Velocity Reviews - Computer Hardware Reviews

Velocity Reviews > Newsgroups > Programming > Python > Two questions about efficiency

Reply
Thread Tools

Two questions about efficiency

 
 
Steve M
Guest
Posts: n/a
 
      05-26-2004
1. Near the beginning of the document "Unifying types and classes in
Python 2.2" by GvR, which can be found at
http://www.python.org/2.2.2/descrintro.html, the author writes the
following about subclassing a built in type:
---
Here's an example of a simple dict subclass, which provides a "default
value" that is returned when a missing key is requested:

class defaultdict(dict):

def __init__(self, default=None):
dict.__init__(self)
self.default = default

def __getitem__(self, key):
try:
return dict.__getitem__(self, key)
except KeyError:
return self.default

<snip>

The __getitem__() method could also be written as follows, using the
new "key in dict" test introduced in Python 2.2:

def __getitem__(self, key):
if key in self:
return dict.__getitem__(self, key)
else:
return self.default

I believe that this version is less efficient, because it does the key
lookup twice. The exception would be when we expect that the requested
key is almost never in the dictionary: then setting up the try/except
statement is more expensive than the failing "key in self" test.
---

I am interested in his claim that the second version is less efficient
unless the requested key is "almost never" in the dictionary. I would
have thought that the overhead to do a key lookup is quite a bit less
than the overhead required to create an exception object, so that the
first version would be on average more efficient only if the requested
key is in the dictionary, say, more than half the time.

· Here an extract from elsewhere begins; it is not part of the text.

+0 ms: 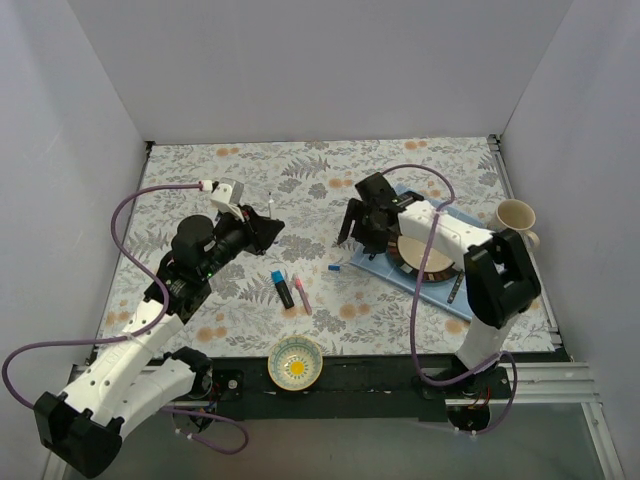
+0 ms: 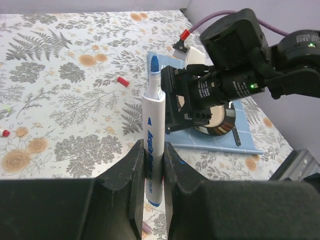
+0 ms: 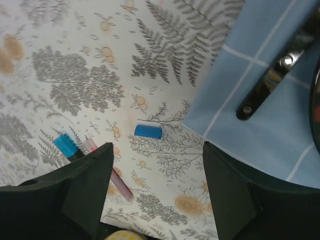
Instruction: Insert the pens into the pen caps
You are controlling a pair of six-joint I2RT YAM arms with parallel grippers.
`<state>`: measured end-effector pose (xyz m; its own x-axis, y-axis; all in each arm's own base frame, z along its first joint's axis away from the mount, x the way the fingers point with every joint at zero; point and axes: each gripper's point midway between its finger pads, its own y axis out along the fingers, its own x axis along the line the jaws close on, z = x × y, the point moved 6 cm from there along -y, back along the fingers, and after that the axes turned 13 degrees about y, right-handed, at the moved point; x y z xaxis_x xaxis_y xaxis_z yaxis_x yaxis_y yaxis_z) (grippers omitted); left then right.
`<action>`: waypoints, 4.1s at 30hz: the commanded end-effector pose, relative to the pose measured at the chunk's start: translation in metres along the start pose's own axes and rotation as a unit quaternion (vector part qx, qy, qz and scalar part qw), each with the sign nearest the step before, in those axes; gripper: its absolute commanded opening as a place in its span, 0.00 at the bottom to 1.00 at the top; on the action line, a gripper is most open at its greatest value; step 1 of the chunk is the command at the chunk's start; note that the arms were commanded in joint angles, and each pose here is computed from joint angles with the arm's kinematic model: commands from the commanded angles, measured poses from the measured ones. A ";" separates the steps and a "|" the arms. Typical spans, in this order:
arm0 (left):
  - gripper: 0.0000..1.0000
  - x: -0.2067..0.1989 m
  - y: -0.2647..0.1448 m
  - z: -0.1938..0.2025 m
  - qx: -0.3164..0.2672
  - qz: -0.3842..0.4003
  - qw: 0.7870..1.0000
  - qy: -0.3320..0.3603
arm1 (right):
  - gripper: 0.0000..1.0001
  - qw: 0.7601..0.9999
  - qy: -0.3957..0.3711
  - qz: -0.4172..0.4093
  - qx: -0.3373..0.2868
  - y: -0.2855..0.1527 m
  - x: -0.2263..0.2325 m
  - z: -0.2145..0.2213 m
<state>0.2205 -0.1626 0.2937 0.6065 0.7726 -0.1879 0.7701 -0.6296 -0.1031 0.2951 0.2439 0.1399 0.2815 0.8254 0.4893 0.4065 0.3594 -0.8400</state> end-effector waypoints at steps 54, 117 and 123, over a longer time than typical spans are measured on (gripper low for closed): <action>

Does the "key in dict" test internally raise an exception on failure,
thus incurring at least the same overhead as the first version? Or is
the overhead to raise an exception much less than I have naively
supposed?

I have a similar idiom buried in a nested loop, and I'd like to select
the approach that is likely to be most efficient. My best guess is
that the key lookup will fail half the time.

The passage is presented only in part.